Establish how many lines in the material below include the word "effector", then give the count alone.
*** Begin section ***
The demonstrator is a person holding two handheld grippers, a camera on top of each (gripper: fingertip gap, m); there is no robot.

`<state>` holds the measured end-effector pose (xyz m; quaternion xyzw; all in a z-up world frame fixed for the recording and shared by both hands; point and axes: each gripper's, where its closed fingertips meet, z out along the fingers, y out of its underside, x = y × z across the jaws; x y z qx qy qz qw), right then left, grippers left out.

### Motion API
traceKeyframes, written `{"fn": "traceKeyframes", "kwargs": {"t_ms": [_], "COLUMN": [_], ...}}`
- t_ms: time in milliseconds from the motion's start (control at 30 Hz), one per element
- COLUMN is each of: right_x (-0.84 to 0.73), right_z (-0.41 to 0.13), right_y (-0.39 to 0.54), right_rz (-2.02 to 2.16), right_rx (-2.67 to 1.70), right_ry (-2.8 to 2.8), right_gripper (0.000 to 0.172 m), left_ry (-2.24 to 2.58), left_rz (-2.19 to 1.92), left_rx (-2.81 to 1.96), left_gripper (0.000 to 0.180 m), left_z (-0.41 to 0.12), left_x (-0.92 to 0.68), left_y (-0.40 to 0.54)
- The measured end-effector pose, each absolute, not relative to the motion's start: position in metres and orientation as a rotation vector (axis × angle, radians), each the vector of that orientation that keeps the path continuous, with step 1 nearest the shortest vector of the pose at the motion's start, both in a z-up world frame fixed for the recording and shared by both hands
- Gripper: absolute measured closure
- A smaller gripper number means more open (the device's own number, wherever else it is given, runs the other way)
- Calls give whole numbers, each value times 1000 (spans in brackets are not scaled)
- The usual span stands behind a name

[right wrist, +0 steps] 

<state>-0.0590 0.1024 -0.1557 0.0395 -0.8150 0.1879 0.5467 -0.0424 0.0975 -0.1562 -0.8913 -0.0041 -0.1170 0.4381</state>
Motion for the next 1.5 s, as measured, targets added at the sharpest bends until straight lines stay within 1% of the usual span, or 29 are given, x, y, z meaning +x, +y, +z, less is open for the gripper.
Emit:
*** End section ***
[Exercise response]:
2